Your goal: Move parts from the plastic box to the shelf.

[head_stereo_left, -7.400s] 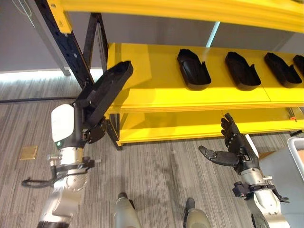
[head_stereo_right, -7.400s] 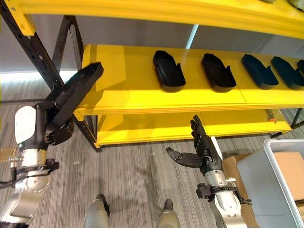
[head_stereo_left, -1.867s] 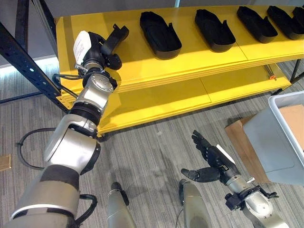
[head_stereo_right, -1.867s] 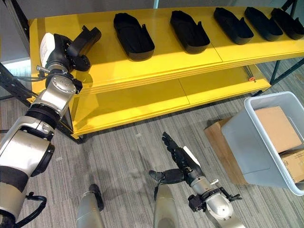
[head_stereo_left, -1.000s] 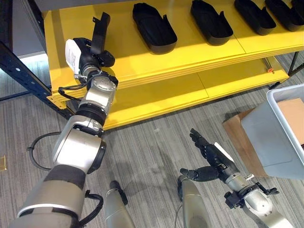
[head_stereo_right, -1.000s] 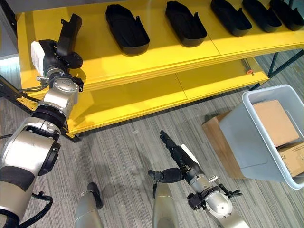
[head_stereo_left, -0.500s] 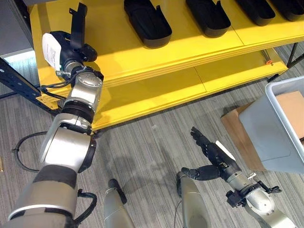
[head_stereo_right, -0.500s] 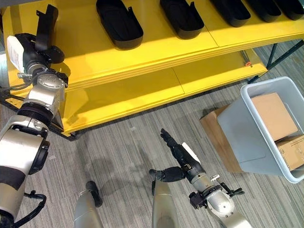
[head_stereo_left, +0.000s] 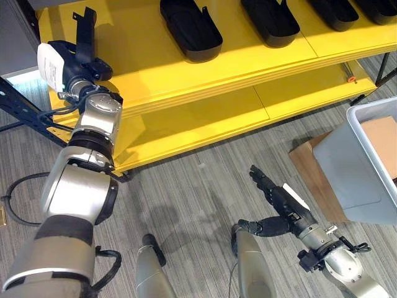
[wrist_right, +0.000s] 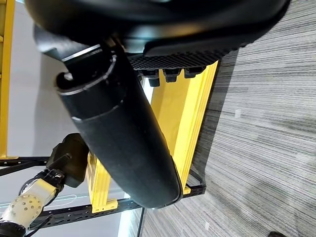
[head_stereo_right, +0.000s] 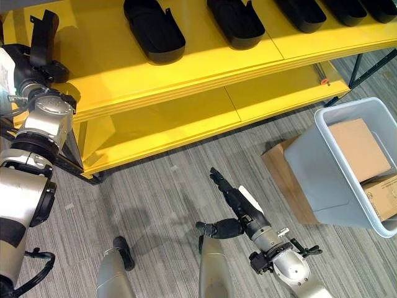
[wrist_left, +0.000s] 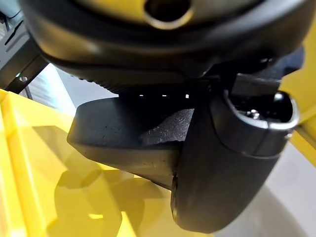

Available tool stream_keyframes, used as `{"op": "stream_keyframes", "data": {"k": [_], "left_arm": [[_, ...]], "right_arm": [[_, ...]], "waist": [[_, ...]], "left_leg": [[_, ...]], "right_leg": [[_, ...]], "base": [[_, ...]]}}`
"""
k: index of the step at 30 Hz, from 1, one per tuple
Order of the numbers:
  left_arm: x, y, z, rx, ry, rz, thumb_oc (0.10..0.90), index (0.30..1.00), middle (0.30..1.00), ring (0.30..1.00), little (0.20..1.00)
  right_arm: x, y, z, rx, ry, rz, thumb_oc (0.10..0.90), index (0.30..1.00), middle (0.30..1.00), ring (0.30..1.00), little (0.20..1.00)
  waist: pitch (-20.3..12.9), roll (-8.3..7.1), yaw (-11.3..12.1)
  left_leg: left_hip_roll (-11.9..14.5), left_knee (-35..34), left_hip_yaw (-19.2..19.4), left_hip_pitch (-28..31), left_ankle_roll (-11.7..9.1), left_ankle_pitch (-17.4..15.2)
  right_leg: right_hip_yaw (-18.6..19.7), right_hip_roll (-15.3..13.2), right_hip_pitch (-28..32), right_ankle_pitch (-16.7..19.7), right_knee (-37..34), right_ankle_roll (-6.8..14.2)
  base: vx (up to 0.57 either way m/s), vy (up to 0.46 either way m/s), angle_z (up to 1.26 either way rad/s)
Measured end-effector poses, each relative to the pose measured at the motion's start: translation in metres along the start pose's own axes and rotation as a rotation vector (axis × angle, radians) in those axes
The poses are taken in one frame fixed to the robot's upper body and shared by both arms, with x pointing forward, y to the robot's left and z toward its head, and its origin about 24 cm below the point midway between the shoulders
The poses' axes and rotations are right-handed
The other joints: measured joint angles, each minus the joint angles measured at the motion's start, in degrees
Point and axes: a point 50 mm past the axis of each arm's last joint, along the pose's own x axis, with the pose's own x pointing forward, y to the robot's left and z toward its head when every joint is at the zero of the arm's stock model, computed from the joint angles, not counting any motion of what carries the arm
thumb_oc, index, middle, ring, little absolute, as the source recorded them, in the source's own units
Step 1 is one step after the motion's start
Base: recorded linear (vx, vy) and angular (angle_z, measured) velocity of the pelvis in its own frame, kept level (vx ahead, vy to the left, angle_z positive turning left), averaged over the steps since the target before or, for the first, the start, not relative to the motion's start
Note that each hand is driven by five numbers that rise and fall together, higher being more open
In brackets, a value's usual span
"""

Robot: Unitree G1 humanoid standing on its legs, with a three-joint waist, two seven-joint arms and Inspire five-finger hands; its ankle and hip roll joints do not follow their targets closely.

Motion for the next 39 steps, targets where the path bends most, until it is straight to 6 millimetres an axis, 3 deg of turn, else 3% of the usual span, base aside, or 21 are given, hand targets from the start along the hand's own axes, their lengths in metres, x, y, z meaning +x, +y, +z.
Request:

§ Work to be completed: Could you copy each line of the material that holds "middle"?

§ Final answer:
  left_arm: x, y, z, rx, ry, rz, thumb_oc (0.10..0.90), index (0.30..1.00), middle (0.30..1.00), ring (0.30..1.00), little (0.20..1.00)
  right_arm: x, y, z, rx, ry, rz, thumb_oc (0.10..0.90), index (0.30..1.00), middle (0.30..1.00), ring (0.30..1.00), little (0.20..1.00)
thumb_oc, index, middle, ring, little absolute, as the source recorded them, in the source's own units

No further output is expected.